• _WORK REQUIRED_: Tally up the lines in the material where the word "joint" appears, then give the total and nothing else.

• _EXERCISE DATA_:
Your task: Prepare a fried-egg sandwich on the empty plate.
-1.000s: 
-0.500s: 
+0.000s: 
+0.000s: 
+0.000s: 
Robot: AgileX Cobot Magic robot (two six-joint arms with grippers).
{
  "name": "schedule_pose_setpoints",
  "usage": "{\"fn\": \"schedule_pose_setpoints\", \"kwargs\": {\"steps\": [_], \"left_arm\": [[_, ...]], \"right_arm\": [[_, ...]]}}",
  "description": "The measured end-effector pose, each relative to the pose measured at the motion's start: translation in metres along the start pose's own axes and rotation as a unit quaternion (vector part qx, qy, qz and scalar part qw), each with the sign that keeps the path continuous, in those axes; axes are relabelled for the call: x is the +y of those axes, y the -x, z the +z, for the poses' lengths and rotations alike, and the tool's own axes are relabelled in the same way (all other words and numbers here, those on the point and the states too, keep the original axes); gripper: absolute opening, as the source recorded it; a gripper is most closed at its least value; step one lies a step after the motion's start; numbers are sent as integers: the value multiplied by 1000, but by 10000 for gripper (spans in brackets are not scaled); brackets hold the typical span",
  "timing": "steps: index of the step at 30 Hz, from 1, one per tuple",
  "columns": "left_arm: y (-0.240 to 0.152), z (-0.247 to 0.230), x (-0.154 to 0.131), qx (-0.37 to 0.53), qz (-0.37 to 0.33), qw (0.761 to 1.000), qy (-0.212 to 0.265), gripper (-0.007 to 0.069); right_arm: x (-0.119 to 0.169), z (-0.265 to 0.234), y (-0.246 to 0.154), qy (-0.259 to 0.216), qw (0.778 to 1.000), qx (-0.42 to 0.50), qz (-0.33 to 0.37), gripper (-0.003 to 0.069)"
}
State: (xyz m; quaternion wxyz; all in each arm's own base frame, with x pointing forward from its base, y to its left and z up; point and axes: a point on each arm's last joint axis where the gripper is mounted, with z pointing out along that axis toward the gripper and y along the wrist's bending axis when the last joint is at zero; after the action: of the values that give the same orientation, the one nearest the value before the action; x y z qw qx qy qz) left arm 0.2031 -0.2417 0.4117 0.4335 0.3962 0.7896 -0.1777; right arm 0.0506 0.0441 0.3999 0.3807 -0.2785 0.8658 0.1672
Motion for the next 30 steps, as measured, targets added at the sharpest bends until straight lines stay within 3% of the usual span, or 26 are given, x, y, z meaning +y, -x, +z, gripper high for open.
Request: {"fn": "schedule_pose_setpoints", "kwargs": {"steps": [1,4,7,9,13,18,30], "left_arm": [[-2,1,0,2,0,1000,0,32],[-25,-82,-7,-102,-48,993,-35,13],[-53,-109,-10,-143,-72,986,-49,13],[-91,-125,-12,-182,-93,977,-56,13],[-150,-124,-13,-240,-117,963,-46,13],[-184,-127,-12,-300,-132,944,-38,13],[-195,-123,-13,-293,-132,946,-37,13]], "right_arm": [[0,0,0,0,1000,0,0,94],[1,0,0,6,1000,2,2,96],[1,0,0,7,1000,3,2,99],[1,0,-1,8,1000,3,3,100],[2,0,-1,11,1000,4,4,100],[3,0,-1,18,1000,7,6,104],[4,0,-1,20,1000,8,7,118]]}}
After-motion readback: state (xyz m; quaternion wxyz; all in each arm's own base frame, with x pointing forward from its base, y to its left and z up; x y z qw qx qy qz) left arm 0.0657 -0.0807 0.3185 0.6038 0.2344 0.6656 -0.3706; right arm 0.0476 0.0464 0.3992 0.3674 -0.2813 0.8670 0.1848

• _OUTPUT_: 2